Assignment: Go through the listing below and count each line with the word "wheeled" in it; return only the count.

Available data:
#####

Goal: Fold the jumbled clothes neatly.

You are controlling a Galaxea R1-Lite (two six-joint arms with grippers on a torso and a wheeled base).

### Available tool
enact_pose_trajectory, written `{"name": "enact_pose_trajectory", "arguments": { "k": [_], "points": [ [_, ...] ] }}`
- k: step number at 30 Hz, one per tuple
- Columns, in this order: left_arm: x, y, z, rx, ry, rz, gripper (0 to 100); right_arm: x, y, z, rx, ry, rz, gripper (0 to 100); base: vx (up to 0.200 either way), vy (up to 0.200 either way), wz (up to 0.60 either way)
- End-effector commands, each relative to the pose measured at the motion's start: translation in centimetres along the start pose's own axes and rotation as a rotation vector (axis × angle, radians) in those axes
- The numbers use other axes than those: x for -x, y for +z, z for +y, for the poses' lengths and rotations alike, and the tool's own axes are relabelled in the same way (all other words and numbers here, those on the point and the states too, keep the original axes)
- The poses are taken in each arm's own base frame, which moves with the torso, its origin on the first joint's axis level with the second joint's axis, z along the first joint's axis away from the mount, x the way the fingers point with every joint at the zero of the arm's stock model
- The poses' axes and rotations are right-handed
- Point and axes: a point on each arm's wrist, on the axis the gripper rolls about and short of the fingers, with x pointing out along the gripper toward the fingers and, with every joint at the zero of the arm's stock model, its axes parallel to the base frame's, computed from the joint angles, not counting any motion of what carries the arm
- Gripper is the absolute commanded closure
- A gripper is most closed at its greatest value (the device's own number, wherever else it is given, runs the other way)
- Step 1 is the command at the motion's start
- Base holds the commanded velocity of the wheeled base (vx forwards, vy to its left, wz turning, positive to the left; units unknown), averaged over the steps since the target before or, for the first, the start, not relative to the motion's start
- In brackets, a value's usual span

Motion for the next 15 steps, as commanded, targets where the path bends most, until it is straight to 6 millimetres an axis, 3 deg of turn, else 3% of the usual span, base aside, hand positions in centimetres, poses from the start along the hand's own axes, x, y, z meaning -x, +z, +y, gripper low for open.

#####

Your response: 2